WHAT YOU HAVE TO DO. Look through the lines below; wherever the word "robot" appears, copy that line.

INPUT RECORDS.

····················

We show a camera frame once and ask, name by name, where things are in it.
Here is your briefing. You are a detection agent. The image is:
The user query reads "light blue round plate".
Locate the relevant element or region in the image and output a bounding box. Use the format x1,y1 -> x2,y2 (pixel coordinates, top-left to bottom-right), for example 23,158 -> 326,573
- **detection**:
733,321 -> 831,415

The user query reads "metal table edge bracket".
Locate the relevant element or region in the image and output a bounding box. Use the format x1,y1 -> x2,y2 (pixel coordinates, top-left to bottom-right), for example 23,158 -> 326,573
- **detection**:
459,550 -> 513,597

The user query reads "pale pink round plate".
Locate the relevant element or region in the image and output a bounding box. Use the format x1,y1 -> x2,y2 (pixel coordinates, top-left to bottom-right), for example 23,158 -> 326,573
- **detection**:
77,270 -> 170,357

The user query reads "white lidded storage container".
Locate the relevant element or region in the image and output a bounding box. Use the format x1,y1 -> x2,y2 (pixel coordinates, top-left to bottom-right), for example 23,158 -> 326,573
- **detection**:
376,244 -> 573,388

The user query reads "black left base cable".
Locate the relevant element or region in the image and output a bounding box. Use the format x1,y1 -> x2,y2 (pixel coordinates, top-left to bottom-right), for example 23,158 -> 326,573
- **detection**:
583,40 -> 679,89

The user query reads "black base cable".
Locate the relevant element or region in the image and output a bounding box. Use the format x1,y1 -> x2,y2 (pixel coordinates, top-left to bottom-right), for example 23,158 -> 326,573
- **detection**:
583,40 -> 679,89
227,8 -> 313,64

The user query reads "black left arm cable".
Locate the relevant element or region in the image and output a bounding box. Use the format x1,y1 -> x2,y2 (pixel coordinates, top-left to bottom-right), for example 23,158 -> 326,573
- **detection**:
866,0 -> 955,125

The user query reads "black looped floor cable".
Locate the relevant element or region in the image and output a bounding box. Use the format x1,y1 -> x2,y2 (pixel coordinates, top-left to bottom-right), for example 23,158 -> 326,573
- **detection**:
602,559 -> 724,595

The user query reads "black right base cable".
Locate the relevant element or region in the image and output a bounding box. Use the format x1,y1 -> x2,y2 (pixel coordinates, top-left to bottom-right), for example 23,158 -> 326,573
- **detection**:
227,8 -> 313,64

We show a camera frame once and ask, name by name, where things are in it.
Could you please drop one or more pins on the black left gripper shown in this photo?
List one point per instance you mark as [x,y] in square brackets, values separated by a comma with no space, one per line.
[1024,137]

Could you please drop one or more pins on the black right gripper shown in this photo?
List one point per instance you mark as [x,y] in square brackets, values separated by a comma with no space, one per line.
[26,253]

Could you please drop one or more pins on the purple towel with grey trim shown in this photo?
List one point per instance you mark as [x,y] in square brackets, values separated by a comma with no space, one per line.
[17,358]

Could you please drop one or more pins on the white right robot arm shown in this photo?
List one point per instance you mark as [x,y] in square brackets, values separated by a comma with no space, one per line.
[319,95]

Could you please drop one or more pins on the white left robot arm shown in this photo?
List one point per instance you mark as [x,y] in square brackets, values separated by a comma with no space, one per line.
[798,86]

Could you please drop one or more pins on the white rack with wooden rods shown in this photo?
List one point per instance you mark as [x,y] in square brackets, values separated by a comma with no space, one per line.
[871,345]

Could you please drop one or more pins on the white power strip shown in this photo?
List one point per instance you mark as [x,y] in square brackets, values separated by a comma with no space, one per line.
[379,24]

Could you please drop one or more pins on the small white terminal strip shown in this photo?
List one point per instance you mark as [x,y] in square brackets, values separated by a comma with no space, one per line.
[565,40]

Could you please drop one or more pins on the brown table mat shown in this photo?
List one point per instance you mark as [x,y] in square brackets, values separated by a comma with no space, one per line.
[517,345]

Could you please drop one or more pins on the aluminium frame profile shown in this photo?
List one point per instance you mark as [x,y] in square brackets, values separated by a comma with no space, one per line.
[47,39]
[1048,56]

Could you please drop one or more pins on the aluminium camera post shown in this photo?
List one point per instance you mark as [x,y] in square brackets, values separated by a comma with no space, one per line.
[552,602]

····················

RESPONSE TO THIS TASK.
Could you please drop one or more pins on the white right robot arm shown in this photo?
Could you please drop one or more pins on the white left robot arm shown in this photo?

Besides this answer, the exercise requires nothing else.